## Aim of the task
Each entry below is to be reproduced exactly, though any pictures it holds must be omitted.
= Beginning of Section =
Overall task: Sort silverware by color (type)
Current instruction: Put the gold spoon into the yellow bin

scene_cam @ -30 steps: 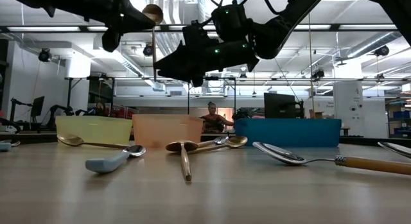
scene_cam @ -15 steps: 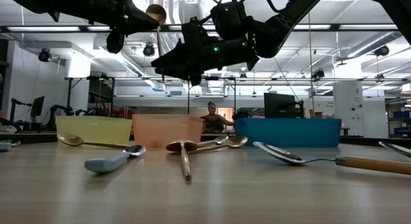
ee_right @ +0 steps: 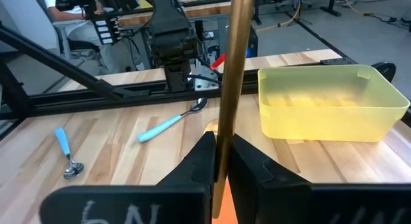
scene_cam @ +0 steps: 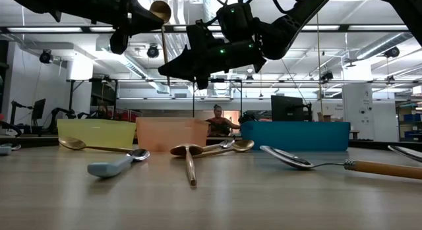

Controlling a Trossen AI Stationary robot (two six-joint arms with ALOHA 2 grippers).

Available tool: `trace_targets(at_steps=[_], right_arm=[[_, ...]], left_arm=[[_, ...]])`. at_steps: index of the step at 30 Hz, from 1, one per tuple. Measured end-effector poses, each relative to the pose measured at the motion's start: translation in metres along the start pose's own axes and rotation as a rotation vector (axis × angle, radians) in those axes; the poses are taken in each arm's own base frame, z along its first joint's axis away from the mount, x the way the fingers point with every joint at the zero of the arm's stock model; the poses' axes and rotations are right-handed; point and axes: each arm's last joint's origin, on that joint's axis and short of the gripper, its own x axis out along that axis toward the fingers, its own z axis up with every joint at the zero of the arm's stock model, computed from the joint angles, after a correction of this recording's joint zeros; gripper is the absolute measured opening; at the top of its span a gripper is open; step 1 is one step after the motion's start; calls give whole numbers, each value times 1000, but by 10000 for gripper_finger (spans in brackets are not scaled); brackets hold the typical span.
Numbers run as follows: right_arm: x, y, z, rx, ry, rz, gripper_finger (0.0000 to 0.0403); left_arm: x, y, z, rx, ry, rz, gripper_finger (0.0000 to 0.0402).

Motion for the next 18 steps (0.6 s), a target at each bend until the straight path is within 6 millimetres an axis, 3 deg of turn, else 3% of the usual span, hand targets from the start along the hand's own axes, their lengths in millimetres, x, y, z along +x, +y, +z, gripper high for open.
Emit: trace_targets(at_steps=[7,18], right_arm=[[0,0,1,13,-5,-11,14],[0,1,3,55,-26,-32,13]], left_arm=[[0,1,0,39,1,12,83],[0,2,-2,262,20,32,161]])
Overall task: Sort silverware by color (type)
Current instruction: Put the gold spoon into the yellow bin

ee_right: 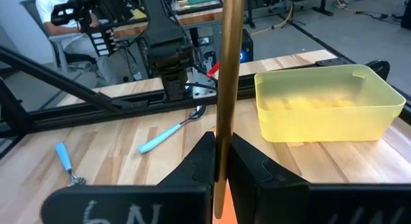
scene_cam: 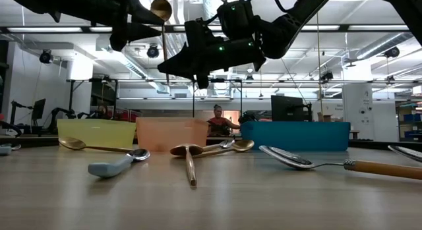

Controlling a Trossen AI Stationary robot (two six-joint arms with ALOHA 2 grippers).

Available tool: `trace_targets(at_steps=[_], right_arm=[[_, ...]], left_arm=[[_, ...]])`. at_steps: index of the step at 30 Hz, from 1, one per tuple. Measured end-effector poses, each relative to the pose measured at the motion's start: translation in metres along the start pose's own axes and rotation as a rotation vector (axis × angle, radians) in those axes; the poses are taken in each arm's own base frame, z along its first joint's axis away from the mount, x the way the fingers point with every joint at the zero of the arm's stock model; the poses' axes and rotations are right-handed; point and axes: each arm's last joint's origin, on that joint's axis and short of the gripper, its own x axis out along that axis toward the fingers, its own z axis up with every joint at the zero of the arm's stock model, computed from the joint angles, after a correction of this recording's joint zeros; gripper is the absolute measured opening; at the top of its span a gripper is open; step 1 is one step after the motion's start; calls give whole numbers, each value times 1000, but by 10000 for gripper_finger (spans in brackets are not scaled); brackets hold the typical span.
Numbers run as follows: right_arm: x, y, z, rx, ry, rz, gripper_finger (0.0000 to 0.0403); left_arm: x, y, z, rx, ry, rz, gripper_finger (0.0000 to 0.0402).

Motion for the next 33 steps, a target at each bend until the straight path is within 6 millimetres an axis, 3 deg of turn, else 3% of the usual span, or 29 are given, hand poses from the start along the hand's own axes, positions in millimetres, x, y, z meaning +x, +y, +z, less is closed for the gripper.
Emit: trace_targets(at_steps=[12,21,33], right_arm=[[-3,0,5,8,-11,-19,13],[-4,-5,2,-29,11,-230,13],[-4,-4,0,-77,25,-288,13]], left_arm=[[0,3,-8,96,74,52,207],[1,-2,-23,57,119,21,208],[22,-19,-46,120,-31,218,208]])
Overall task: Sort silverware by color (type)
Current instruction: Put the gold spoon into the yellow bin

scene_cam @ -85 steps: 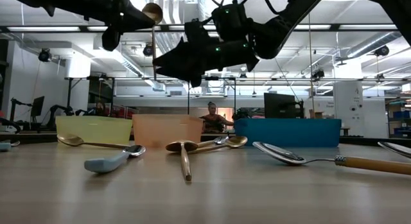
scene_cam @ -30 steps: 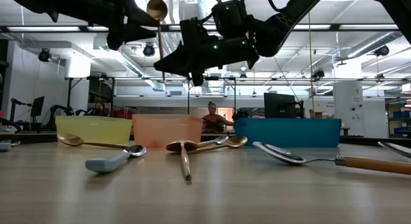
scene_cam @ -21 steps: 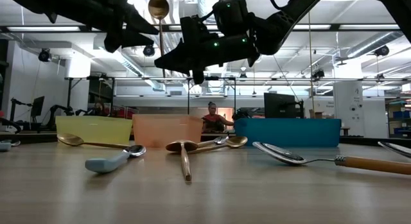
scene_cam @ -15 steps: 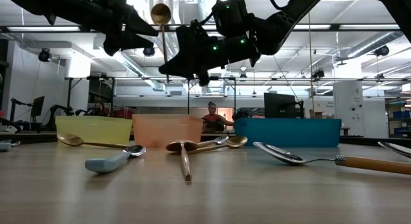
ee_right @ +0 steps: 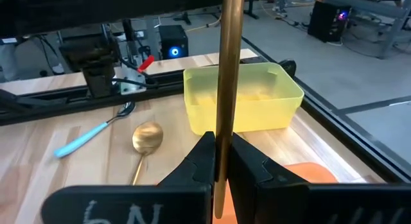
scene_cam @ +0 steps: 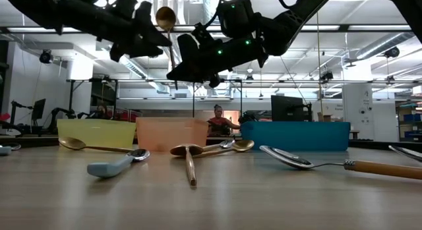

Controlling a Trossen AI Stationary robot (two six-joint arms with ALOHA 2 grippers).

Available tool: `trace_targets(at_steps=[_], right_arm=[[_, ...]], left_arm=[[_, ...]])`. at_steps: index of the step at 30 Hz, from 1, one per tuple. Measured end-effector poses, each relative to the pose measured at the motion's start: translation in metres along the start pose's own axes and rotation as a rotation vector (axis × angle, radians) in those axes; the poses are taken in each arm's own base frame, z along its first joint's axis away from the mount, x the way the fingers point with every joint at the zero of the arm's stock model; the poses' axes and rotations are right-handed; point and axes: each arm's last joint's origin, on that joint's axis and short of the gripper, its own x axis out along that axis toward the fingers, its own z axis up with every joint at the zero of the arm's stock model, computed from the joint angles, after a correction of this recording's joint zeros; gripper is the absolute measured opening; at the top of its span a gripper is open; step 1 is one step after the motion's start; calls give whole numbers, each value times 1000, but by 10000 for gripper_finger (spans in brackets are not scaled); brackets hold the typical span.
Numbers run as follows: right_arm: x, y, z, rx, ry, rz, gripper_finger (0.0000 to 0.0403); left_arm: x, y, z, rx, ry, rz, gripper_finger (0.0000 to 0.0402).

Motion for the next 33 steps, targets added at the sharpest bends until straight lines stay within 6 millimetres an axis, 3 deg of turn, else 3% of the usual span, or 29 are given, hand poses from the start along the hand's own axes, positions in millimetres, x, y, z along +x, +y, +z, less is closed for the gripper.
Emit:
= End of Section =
## Exercise output
Overall task: Sort silverware by color (type)
Current instruction: Put the gold spoon into the yellow bin

scene_cam @ -30 steps: 
scene_cam @ -15 steps: 
ee_right @ +0 steps: 
scene_cam @ +0 steps: 

Controlling a Trossen AI Stationary robot (two six-joint arms with ALOHA 2 grippers).

Available tool: `trace_targets(at_steps=[_], right_arm=[[_, ...]], left_arm=[[_, ...]])`. at_steps: index of the step at 30 Hz, from 1, one per tuple. Measured end-effector poses, each relative to the pose measured at the motion's start: translation in metres along the start pose's own axes and rotation as a rotation vector (axis × angle, radians) in those axes; the poses are taken in each arm's own base frame, z along its first joint's axis away from the mount, x the way the fingers point with every joint at the zero of the arm's stock model; the poses' axes and rotations are right-handed; point and axes: each arm's last joint's origin, on that joint's axis and short of the gripper, its own x axis out along that axis toward the fingers, its own z axis up with every joint at the zero of the arm's stock model, computed from the joint angles, after a correction of this recording's joint zeros; gripper is the absolute measured opening; at the top of its span a gripper is open; step 1 is one step after the motion's start; calls give whole numbers, each value times 1000, but by 10000 for gripper_finger (spans in brackets are not scaled); brackets hold the typical span.
Numbers run as follows: right_arm: x, y, z, rx, ry, rz, gripper_finger (0.0000 to 0.0403); left_arm: x, y, z, rx, ry, rz, gripper_finger (0.0000 to 0.0402).

Motion for the next 18 steps (0.6 s), a target at each bend until the straight path is within 6 millimetres an axis, 3 deg of turn, else 3% of the usual span, hand targets from the start along the hand's own axes, their lengths in millimetres, x, y, z along +x, +y, +z, gripper high for open.
Emit: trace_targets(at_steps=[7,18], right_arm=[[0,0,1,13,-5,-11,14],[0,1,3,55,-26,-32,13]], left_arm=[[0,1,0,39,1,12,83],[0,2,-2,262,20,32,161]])
Overall task: Sort silverware by color (type)
Current instruction: Put the gold spoon into the yellow bin

ee_right: 
scene_cam: 

Controlling a Trossen AI Stationary robot (two six-joint arms with ALOHA 2 grippers).

Available tool: `trace_targets(at_steps=[_], right_arm=[[_, ...]], left_arm=[[_, ...]])`. at_steps: index of the step at 30 Hz, from 1, one per tuple. Measured end-effector poses, each relative to the pose measured at the motion's start: translation in metres along the start pose's own axes and rotation as a rotation vector (axis × angle, radians) in those axes; the poses are taken in each arm's own base frame, z along its first joint's axis away from the mount, x the way the fingers point with every joint at the zero of the arm's stock model; the poses' axes and rotations are right-handed; point and axes: each arm's last joint's origin, on that joint's axis and short of the gripper, its own x axis out along that axis toward the fingers, its own z axis up with every joint at the zero of the arm's stock model, computed from the joint angles, after a correction of this recording's joint zeros; gripper is the absolute measured opening; at the top of its span a gripper is open; step 1 is one step after the motion's start; calls give whole numbers, each value times 1000, but by 10000 for gripper_finger (spans in brackets are not scaled); brackets hold the typical span.
Numbers run as follows: right_arm: x, y, z, rx, ry, rz, gripper_finger (0.0000 to 0.0403); left_arm: x, y, z, rx, ry, rz, gripper_finger (0.0000 to 0.0402).

Motion for the next 33 steps, a target at each bend until the straight path is within 6 millimetres an axis, 3 deg of turn, else 3% of the usual span, or 29 are given, hand poses from the start along the hand's own axes, positions in millimetres, x, y, z meaning +x, +y, +z, less is closed for the gripper.
Emit: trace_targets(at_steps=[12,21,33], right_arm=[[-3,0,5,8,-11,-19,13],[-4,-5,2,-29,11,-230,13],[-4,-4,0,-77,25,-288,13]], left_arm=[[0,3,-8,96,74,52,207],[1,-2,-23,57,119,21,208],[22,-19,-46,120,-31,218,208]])
Overall task: Sort silverware by color (type)
Current instruction: Put the gold spoon into the yellow bin

scene_cam @ -85 steps: 
scene_cam @ -30 steps: 
scene_cam @ -21 steps: 
scene_cam @ -15 steps: 
ee_right @ +0 steps: 
scene_cam @ +0 steps: 

Controlling a Trossen AI Stationary robot (two six-joint arms with ALOHA 2 grippers).

Available tool: `trace_targets(at_steps=[_], right_arm=[[_, ...]], left_arm=[[_, ...]])`. at_steps: index of the step at 30 Hz, from 1, one per tuple. Measured end-effector poses, each relative to the pose measured at the motion's start: translation in metres along the start pose's own axes and rotation as a rotation vector (axis × angle, radians) in those axes; the poses are taken in each arm's own base frame, z along its first joint's axis away from the mount, x the way the fingers point with every joint at the zero of the arm's stock model; the poses' axes and rotations are right-handed; point and axes: each arm's last joint's origin, on that joint's axis and short of the gripper, its own x axis out along that axis toward the fingers, its own z axis up with every joint at the zero of the arm's stock model, computed from the joint angles, after a correction of this recording's joint zeros; gripper is the absolute measured opening; at the top of its span a gripper is open; step 1 is one step after the motion's start; calls give whole numbers, each value times 1000, but by 10000 for gripper_finger (spans in brackets are not scaled); brackets hold the typical span.
Numbers run as follows: right_arm: x, y, z, rx, ry, rz, gripper_finger (0.0000 to 0.0403); left_arm: x, y, z, rx, ry, rz, gripper_finger (0.0000 to 0.0402).

Motion for the next 33 steps, targets added at the sharpest bends until straight lines stay within 6 millimetres an axis, 3 deg of turn, else 3% of the usual span, or 29 are given, hand poses from the start along the hand's own axes, positions in millimetres, x, y, z along +x, +y, +z, less is closed for the gripper.
Emit:

The submitted response is complete.